Certains marchés, encore peu connus ou délaissés du grand public offrent d’intéressantes opportunités pour les investisseurs. Par exemple, le marché de la résidence étudiante est considéré comme un marché anti-crise proposant d’importantes opportunités. En effet, en France, il existe près de 350 000 logements étudiants, une offre relativement faible comparée au million d’étudiants qui chaque année fait son entrée sur le marché de la location immobilière. Bien que le gouvernement souhaite augmenter ce nombre de logements étudiants à 680 000 d’ici 2020, cet objectif est loin d’être rempli.

Résidence Etudiante et Fonds Euros sécurisés, quel comparatif possible ?

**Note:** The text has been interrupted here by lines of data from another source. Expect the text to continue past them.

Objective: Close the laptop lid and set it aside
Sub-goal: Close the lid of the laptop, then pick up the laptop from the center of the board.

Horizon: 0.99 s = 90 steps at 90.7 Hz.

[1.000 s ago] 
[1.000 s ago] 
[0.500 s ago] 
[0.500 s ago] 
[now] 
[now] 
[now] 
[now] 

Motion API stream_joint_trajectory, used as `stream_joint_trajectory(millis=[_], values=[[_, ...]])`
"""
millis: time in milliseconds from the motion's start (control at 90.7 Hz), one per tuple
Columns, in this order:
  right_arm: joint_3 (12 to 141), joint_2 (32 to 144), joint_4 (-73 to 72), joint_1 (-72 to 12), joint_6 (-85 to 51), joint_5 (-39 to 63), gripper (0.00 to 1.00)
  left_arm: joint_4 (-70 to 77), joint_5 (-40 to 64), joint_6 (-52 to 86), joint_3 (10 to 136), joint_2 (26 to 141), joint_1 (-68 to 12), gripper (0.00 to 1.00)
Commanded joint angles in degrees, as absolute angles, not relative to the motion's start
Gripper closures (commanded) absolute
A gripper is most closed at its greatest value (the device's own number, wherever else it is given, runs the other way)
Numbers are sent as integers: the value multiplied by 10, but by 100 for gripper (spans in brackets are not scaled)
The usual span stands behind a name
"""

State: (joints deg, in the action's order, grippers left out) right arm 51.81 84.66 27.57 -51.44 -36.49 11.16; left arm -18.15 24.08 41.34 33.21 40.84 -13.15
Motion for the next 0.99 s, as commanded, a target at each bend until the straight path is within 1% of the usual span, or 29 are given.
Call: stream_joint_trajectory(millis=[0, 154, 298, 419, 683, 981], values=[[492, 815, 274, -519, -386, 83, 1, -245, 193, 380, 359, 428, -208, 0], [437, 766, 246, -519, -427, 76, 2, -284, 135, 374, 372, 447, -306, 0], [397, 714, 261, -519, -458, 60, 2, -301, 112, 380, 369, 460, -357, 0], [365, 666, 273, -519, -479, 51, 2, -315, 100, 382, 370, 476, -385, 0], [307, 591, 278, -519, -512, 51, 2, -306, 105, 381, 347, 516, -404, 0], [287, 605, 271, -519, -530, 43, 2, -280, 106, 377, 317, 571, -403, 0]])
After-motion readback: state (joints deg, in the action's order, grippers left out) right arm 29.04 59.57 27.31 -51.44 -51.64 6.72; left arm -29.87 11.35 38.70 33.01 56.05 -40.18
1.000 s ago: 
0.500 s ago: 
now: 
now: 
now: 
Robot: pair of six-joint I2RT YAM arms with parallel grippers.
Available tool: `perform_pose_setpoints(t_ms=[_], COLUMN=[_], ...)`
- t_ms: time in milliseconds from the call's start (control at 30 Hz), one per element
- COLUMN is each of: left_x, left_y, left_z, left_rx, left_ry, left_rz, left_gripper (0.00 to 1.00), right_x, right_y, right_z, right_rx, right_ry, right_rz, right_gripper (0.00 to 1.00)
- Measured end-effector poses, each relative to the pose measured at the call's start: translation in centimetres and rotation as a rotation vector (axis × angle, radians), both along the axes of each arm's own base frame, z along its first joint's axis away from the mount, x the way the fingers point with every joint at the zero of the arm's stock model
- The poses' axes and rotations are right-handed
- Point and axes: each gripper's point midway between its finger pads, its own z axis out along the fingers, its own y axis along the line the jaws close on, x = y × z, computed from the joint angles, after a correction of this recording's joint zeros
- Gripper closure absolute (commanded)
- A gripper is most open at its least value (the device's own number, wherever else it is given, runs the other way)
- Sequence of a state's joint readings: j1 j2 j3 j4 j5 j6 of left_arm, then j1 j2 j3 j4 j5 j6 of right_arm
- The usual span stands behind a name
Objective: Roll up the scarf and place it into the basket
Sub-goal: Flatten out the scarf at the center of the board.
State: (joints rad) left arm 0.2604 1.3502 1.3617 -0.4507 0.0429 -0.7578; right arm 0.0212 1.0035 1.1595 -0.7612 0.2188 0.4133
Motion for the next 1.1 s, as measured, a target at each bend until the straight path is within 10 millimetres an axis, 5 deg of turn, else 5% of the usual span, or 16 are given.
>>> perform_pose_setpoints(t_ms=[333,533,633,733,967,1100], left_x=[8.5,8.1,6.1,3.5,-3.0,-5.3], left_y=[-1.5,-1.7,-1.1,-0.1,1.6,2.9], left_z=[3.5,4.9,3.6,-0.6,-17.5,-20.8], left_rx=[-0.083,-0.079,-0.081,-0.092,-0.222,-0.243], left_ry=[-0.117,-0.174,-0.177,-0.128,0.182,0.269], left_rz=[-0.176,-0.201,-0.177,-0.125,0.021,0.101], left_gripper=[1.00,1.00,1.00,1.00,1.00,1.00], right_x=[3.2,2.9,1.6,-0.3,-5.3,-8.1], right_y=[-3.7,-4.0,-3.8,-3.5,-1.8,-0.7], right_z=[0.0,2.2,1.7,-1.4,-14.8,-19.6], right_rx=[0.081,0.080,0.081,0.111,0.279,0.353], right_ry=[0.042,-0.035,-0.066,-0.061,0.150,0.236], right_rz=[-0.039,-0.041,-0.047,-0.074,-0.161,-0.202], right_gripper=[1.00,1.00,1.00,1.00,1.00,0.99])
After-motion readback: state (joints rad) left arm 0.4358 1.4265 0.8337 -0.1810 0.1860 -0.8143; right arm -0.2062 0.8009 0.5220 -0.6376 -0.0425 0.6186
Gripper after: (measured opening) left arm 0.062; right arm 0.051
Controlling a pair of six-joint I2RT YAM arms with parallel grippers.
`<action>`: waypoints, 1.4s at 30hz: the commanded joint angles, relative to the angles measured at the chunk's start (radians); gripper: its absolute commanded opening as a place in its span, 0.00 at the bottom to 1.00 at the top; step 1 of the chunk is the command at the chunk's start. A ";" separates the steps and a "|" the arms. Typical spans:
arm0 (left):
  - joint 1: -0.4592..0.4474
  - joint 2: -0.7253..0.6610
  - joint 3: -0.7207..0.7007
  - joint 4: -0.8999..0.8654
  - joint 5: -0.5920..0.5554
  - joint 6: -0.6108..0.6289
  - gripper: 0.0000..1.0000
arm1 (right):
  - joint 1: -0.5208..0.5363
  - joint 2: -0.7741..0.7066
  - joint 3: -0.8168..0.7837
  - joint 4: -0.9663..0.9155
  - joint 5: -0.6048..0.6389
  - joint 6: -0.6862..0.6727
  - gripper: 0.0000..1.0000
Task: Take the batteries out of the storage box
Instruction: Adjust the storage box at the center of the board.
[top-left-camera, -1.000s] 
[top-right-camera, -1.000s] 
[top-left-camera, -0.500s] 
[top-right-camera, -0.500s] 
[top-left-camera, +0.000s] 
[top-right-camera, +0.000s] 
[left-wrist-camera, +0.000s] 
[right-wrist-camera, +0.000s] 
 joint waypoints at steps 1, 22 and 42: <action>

fond-euros-intChoisir d’investir dans une résidence étudiante consiste à acquérir un studio ou appartement meublé dans une résidence proposant des services tels que le petit-déjeuner et le nettoyage des locaux. La comparaison avec les fonds euros peut se faire sur plusieurs critères: la rentabilité, la facilité de gestion et les avantages fiscaux.
En terme de rentabilité, les résidences étudiantes offrent en moyenne 4% de rentabilité à l’année tandis que les fonds euros sur les contrats d’assurance-vie proposent des rendements en baisse compris généralement entre 2,5% et 3,5% de rendement.
Par ailleurs, un investisseur en résidence étudiante sera, exempté de toute gestion. En signant un bail commercial de 9 ans avec le gestionnaire de la résidence, c’est ce dernier qui s’occupera de l’entretien et des réparations de la résidence mais aussi de la sous-location du bien. Ce bail, contrairement à ce qu’‘il se pratique pour l’immobilier nu, protège d’avantage l’investisseur avec des risques d’impayés ou de carence locative quasiment inexistants.

Enfin, en investissant dans une résidence étudiante, l’investisseur obtiendra le statut de loueur meublé non professionnel (LMNP) offrant des avantages fiscaux non négligeables. En effet, le statut LMNP permet au contribuable d’être imposé, sur cette activité, au titre des bénéfices industriels et commerciaux (BIC) et donc de pouvoir déduire des recettes locatives l’ensemble des charges inhérentes au bien (charges d’entretien, taxe foncière, intérêts d’emprunt, amortissement du bien…). Ce statut permet aussi de se voir rembourser la TVA à l’achat sur l’immobilier et le mobilier. Il existe aussi un dispositif permettant de défiscaliser : le Censi-Bouvard, offrant une réduction d’impôt de 11% sur 9 ans. Dans ce cas précis, l’amortissement du bien ne sera plus effectif.

2 placements distincts, mais des perspectives d’avenir opposées

Bien entendu, ces 2 solutions de placement sont dans les faits difficilement comparables puisqu’on a un placement financier d’une part, qui est le fonds en euros de l’assurance-vie, contre un investissement immobilier d’autre part avec l’acquisition d’un studio étudiant.

La liquidité et la finalité des 2 dispositifs est donc tout à fait différente.

Cependant, avec la tendance durable de chute des rendements des fonds en euros, le placement dans une résidence étudiante, accessible dans le neuf dès 50 000 € (le ticket d’entrée est même inférieur dans l’ancien), peut constituer pour certains investisseurs un bon compromis aux faibles rendements offerts par les fonds euros, comme le montre l’engouement des investisseurs depuis quelques années sur ce marché. Attention cependant, le dispositif Censi-Bouvard s’éteindra en 2014.